» TASK PROMPT
Copy out exactly the lines from the first line of the material below through the line containing "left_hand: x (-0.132", and nothing beyond them.

□ □ □

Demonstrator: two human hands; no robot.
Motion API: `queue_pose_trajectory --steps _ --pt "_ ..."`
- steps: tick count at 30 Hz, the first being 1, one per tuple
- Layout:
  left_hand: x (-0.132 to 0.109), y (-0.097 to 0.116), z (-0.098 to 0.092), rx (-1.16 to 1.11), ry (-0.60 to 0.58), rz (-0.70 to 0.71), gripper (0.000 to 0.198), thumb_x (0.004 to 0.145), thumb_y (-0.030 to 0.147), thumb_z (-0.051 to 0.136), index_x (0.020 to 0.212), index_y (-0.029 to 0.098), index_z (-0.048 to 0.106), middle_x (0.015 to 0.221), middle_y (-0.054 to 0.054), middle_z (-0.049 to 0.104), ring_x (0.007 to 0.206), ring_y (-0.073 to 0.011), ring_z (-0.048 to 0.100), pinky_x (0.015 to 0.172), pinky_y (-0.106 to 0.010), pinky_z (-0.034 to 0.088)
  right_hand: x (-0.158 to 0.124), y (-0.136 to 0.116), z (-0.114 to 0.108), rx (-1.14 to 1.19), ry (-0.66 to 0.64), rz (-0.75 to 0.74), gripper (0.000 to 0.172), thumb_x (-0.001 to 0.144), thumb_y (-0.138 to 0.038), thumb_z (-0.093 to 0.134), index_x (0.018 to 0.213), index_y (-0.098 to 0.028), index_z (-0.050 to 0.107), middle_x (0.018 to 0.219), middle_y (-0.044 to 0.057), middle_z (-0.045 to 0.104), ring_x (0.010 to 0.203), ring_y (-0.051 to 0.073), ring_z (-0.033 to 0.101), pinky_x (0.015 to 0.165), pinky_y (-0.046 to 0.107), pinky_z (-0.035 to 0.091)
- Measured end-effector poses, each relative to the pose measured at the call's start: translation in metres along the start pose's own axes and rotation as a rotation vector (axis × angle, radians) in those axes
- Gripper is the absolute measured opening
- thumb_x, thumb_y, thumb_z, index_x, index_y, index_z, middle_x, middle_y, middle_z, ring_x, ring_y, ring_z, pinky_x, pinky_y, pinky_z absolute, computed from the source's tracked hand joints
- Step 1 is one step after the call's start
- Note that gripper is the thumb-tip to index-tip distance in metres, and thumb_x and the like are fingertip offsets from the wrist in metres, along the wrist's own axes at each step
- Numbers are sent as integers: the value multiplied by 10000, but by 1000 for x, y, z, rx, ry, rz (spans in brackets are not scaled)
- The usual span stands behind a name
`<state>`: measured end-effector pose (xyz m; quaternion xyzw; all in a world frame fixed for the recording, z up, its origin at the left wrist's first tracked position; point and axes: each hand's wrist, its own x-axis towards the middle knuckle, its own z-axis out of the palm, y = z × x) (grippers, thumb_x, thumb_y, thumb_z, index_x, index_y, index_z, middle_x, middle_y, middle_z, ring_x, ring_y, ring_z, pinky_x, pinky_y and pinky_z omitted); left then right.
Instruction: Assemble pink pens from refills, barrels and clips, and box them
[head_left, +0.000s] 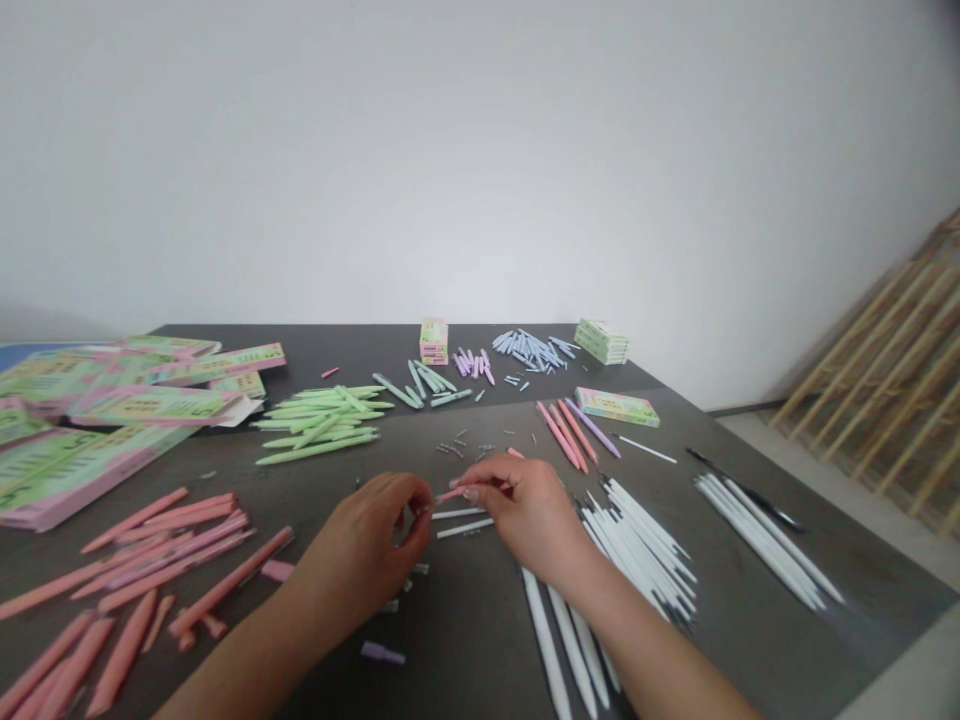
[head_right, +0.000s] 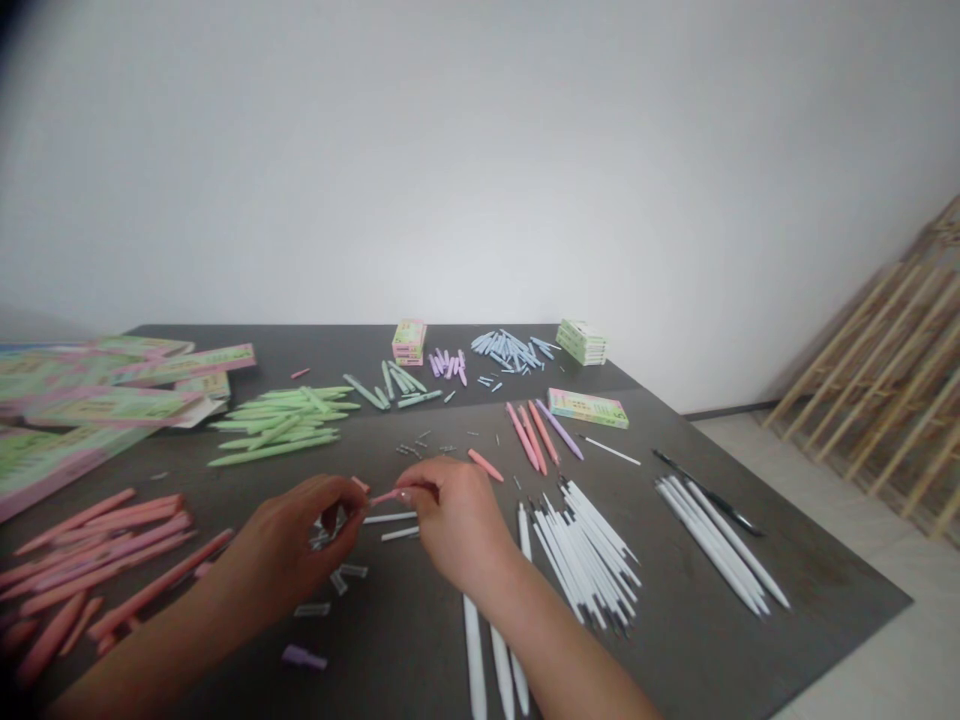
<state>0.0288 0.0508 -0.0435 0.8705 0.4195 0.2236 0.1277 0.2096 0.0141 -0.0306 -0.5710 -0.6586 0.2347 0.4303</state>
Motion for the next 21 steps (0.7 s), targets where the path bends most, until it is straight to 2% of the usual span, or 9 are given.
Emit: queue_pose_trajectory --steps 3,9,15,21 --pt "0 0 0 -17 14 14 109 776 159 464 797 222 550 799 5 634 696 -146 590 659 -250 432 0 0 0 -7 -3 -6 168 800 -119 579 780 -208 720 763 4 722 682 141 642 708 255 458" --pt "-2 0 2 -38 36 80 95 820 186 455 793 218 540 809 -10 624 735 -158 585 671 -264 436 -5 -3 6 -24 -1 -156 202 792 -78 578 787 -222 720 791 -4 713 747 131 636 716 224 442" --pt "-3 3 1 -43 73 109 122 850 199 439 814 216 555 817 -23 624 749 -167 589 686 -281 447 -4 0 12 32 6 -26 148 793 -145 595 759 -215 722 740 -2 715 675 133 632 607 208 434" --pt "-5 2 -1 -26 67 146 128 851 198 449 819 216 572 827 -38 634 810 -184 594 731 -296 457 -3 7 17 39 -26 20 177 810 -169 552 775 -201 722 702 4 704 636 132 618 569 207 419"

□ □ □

» YOUR SOLUTION
Demonstrator: two human hands; no robot.
Motion API: `queue_pose_trajectory --steps _ --pt "_ ..."`
- steps: tick count at 30 Hz, the first being 1, one per tuple
- Layout:
  left_hand: x (-0.132 to 0.109), y (-0.097 to 0.116), z (-0.098 to 0.092), rx (-1.16 to 1.11), ry (-0.60 to 0.58), rz (-0.70 to 0.71), gripper (0.000 to 0.198), thumb_x (0.004 to 0.145), thumb_y (-0.030 to 0.147), thumb_z (-0.051 to 0.136), index_x (0.020 to 0.212), index_y (-0.029 to 0.098), index_z (-0.048 to 0.106), middle_x (0.015 to 0.221), middle_y (-0.054 to 0.054), middle_z (-0.049 to 0.104), ring_x (0.007 to 0.206), ring_y (-0.073 to 0.011), ring_z (-0.048 to 0.100), pinky_x (0.015 to 0.172), pinky_y (-0.106 to 0.010), pinky_z (-0.034 to 0.088)

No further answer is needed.